*EXERCISE REQUIREMENTS:* Restating the data word for word is all that is required.

*AVAILABLE DATA:*
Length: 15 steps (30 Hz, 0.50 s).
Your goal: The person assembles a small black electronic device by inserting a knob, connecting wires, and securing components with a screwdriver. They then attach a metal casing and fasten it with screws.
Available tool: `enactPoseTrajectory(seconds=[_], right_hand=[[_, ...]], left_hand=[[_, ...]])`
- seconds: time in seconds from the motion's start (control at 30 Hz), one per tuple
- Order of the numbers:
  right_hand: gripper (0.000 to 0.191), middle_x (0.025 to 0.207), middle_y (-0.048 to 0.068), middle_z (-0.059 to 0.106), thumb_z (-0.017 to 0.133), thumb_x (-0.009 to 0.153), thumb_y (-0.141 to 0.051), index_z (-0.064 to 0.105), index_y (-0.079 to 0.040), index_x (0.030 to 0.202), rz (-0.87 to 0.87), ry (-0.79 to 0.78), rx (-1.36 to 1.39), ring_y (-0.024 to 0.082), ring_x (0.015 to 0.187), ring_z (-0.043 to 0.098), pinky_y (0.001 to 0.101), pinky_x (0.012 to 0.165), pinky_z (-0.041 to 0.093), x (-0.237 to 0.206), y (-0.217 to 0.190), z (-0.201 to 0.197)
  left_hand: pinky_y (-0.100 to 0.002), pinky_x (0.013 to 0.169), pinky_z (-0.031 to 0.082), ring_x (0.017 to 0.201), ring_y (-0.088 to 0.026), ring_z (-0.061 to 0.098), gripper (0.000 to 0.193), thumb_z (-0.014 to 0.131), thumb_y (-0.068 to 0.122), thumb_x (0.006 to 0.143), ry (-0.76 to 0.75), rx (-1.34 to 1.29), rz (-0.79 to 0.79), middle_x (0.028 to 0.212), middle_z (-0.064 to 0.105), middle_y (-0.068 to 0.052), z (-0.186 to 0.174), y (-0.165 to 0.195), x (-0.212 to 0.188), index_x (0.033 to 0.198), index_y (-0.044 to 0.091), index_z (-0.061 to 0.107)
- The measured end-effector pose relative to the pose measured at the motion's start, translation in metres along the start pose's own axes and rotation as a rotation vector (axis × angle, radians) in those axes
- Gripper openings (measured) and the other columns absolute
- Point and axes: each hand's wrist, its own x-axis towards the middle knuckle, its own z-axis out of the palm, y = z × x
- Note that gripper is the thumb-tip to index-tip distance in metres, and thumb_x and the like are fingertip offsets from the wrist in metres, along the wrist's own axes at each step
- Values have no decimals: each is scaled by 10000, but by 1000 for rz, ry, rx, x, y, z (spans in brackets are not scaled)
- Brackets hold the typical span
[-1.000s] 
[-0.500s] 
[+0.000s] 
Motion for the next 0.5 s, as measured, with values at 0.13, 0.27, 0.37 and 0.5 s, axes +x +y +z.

*RESULT BELOW:*
Length: 15 steps (30 Hz, 0.50 s).
Your goal: The person assembles a small black electronic device by inserting a knob, connecting wires, and securing components with a screwdriver. They then attach a metal casing and fasten it with screws.
Available tool: `enactPoseTrajectory(seconds=[_], right_hand=[[_, ...]], left_hand=[[_, ...]])`
- seconds: time in seconds from the motion's start (control at 30 Hz), one per tuple
- Order of the numbers:
  right_hand: gripper (0.000 to 0.191), middle_x (0.025 to 0.207), middle_y (-0.048 to 0.068), middle_z (-0.059 to 0.106), thumb_z (-0.017 to 0.133), thumb_x (-0.009 to 0.153), thumb_y (-0.141 to 0.051), index_z (-0.064 to 0.105), index_y (-0.079 to 0.040), index_x (0.030 to 0.202), rz (-0.87 to 0.87), ry (-0.79 to 0.78), rx (-1.36 to 1.39), ring_y (-0.024 to 0.082), ring_x (0.015 to 0.187), ring_z (-0.043 to 0.098), pinky_y (0.001 to 0.101), pinky_x (0.012 to 0.165), pinky_z (-0.041 to 0.093), x (-0.237 to 0.206), y (-0.217 to 0.190), z (-0.201 to 0.197)
  left_hand: pinky_y (-0.100 to 0.002), pinky_x (0.013 to 0.169), pinky_z (-0.031 to 0.082), ring_x (0.017 to 0.201), ring_y (-0.088 to 0.026), ring_z (-0.061 to 0.098), gripper (0.000 to 0.193), thumb_z (-0.014 to 0.131), thumb_y (-0.068 to 0.122), thumb_x (0.006 to 0.143), ry (-0.76 to 0.75), rx (-1.34 to 1.29), rz (-0.79 to 0.79), middle_x (0.028 to 0.212), middle_z (-0.064 to 0.105), middle_y (-0.068 to 0.052), z (-0.186 to 0.174), y (-0.165 to 0.195), x (-0.212 to 0.188), index_x (0.033 to 0.198), index_y (-0.044 to 0.091), index_z (-0.061 to 0.107)
- The measured end-effector pose relative to the pose measured at the motion's start, translation in metres along the start pose's own axes and rotation as a rotation vector (axis × angle, radians) in those axes
- Gripper openings (measured) and the other columns absolute
- Point and axes: each hand's wrist, its own x-axis towards the middle knuckle, its own z-axis out of the palm, y = z × x
- Note that gripper is the thumb-tip to index-tip distance in metres, and thumb_x and the like are fingertip offsets from the wrist in metres, along the wrist's own axes at each step
- Values have no decimals: each is scaled by 10000, but by 1000 for rz, ry, rx, x, y, z (spans in brackets are not scaled)
- Brackets hold the typical span
[-1.000s] 
[-0.500s] 
[+0.000s] 
Motion for the next 0.5 s, as measured, with values at 0.13, 0.27, 0.37 and 0.5 s, axes +x +y +z.

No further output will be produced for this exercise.